Few countries like France, Canada, Spain and Italy, which were previously among the hotspots for overseas property buyers have been adversely affected by the virus. This can also motivate clients to think about expanding beyond the countries that were previously considered as favourites. However, that being said, now is the time when real estate companies are making sure to maximize the ease that technology can offer. Companies have now started giving virtual tours of properties to the prospective buyers.

Another reason for investing in a hard asset in a country that has been relatively less affected by Covid, is because real estate is not as risky as the other investments like stock market and shares etc, which are rapidly impacted by the unfavourable trends of economy. We have seen recently how big companies are downsizing and retail stores are closing down worldwide, hence making the stock market even more volatile than ever. This is again a time to re-think your investment strategy and research the real estate market in home and abroad. 
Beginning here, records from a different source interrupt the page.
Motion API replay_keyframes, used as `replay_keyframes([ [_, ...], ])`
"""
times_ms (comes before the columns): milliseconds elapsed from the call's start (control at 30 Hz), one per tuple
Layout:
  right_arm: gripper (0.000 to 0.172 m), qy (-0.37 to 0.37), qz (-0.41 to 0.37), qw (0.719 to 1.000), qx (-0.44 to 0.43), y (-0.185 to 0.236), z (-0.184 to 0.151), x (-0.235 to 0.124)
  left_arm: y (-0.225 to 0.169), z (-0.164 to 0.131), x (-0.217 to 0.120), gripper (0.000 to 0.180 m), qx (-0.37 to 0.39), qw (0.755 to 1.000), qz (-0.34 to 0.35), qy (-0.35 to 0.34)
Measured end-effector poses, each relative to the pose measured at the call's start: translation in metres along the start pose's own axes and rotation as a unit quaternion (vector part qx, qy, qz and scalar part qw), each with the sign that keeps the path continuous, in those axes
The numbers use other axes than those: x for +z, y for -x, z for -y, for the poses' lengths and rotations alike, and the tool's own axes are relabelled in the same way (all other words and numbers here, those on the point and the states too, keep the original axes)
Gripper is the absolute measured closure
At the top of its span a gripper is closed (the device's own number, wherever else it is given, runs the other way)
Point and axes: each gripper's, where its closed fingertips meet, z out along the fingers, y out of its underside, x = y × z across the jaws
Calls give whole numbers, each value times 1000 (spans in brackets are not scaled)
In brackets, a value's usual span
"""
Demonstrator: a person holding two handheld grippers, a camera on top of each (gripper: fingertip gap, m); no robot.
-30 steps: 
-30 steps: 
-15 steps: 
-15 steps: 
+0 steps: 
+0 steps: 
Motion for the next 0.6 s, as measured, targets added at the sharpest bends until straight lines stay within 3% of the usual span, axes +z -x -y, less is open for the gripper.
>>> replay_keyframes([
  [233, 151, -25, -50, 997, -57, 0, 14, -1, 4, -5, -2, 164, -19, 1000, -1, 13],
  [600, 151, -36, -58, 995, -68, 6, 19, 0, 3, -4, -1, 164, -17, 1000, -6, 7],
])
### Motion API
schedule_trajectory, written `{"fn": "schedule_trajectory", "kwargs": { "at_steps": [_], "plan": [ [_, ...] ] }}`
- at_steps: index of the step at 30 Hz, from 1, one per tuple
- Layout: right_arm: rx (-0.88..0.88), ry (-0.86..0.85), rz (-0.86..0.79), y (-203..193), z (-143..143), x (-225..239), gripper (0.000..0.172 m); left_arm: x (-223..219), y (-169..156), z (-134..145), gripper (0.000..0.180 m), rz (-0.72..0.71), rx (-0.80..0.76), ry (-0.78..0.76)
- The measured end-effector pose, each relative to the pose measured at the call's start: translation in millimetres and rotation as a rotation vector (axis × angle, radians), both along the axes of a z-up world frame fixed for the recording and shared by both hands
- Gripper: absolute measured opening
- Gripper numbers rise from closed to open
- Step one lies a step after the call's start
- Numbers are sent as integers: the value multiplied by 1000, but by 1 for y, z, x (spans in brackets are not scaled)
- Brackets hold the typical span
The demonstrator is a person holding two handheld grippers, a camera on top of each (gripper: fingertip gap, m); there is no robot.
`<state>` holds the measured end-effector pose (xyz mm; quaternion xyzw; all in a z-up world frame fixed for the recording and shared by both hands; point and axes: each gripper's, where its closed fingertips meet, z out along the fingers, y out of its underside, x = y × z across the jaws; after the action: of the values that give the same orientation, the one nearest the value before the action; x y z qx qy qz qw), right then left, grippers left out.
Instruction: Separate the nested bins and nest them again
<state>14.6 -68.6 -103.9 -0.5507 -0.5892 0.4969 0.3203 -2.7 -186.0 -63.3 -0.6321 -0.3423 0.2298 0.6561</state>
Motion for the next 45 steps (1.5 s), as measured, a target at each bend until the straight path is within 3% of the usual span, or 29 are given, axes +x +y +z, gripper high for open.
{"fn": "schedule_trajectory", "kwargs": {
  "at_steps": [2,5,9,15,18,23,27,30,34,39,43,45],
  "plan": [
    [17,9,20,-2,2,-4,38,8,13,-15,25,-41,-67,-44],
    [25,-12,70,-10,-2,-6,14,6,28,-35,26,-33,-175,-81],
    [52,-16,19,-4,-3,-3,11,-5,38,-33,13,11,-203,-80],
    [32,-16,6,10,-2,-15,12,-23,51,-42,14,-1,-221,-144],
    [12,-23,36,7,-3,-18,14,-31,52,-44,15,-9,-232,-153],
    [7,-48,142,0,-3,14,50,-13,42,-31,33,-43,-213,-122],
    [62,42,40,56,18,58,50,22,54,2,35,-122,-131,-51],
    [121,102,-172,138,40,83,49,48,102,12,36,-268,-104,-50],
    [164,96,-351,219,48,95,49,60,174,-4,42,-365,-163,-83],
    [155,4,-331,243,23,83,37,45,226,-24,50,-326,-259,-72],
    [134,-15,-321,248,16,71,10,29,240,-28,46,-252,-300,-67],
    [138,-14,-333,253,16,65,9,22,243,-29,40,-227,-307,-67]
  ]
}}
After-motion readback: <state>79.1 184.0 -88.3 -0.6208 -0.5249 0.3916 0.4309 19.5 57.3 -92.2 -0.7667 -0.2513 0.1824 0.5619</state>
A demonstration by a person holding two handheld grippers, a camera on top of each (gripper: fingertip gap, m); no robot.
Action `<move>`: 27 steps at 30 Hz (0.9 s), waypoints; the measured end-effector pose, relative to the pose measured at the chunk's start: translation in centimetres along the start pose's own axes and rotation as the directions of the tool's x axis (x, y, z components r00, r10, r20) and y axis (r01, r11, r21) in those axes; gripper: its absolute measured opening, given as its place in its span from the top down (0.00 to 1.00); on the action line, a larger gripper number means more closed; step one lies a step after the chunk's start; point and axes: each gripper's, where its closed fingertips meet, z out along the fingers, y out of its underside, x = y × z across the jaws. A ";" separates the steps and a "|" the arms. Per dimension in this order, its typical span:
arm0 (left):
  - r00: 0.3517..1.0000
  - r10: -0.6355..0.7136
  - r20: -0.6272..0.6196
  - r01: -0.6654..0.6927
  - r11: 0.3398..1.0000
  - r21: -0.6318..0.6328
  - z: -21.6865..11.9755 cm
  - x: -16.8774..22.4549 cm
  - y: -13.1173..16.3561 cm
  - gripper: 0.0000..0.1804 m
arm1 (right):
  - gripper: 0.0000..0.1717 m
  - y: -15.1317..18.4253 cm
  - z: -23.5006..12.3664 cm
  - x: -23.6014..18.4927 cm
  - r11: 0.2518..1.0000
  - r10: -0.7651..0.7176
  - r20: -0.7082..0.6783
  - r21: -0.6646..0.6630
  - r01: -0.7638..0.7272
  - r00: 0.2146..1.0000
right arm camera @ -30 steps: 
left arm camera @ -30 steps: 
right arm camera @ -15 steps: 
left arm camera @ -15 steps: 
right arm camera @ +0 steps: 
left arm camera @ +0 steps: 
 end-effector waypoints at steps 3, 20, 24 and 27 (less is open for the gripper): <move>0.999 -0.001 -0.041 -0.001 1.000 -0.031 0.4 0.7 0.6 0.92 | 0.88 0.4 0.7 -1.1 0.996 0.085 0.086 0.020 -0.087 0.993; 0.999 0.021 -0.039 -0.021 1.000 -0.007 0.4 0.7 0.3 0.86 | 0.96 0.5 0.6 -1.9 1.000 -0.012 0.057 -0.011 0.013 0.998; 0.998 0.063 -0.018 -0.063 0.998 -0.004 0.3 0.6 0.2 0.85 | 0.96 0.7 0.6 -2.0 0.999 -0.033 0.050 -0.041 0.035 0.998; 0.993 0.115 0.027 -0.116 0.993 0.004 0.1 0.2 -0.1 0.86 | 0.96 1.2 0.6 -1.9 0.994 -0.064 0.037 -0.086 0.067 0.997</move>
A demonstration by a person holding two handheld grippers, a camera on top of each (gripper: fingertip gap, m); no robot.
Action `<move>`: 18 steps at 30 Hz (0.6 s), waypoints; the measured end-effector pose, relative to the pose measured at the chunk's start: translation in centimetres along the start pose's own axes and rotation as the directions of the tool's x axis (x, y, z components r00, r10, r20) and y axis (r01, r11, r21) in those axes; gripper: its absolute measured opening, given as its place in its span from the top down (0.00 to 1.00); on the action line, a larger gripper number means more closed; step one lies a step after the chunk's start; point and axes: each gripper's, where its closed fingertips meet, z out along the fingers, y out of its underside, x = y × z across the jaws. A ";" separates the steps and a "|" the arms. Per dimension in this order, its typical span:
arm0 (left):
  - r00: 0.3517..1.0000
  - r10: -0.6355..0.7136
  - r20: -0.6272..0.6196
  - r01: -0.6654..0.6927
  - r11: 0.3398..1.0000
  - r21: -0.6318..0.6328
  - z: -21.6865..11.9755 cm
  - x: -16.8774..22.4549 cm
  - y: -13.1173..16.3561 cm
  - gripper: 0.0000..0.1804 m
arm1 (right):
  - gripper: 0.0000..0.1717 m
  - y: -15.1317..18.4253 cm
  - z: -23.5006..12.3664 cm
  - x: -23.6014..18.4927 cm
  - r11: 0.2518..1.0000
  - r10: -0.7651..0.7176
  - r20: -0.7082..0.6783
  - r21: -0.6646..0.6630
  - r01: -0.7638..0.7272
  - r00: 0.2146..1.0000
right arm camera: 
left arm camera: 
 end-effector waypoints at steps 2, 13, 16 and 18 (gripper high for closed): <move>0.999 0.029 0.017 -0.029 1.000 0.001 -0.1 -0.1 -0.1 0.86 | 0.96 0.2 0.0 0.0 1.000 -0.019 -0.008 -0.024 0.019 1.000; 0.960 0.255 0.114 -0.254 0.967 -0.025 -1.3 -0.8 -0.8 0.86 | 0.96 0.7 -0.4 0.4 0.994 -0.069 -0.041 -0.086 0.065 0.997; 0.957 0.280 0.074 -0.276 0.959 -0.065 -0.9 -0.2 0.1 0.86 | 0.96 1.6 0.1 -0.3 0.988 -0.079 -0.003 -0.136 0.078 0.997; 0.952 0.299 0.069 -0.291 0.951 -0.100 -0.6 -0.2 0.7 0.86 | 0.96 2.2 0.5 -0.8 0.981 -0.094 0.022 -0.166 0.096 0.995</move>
Buying a residential or commercial asset for the sole purpose of generating a rental income is always one of the key reasons behind investing in property overseas. This ensures investors with an additional earning in a foreign currency which can benefit them depending on the exchange rates and where the prospective buyer resides. This idea has become even more widespread after “Airbnb” gained popularity worldwide. Buying real estate in cities that are considered hot favourite for holiday destinations makes it worthwhile for an investor as they do not struggle with finding short-term or long-term tenants.

Owning a property in another country can sometimes also act as a gateway to acquiring residency/citizenship of a foreign state, hence making it easier for people to immigrate from one country to another.

Buying property overseas, however, comes with its own baggage. Firstly, there is the risk of entering unchartered territory where you are not a local. That means you need to do a lot of prior research about the neighbourhood and locality in which you are looking to own the property. You also need the assistance of a genuine and well-reputed lawyer to help make the process smooth for you as he will be that one key resource who is going to answers all your questions regarding the different rules and regulations of the foreign country. Sometimes, arranging finances in a foreign country can also become a challenge as bank policies are different for foreign nationals.

Another factor that discourages many people from buying property overseas is the presence of high taxes in both the home and foreign country. Capital Gains Tax (CGT), a form of taxation imposed on the profit made from selling an investment is also sometimes one of the downsides of buying investment property abroad. However, depending on the country and the rules that they have set for the CGT, some people can avoid it by selling the property after a certain time period. There is also the issue of a higher down payment in case the buyer is a foreign national and some countries demand that the foreign buyer pays in cash, which occasionally is not favourable due to exchange rates. Getting any unexpected maintenance work done can also be quite a challenge in a foreign land when you do not reside there yourself. Hiring someone to manage it on your behalf can also be quite expensive and hence not viable.

Real estate is a massive investment, when someone devotes so much money, time and effort into buying a property overseas, they generally look at reaping the long-term benefits. This gives them the motivation to put their money in the right place and for the right reasons. Therefore, it is always sensible to do your thorough research and plan according to your circumstances while keeping the market study in mind.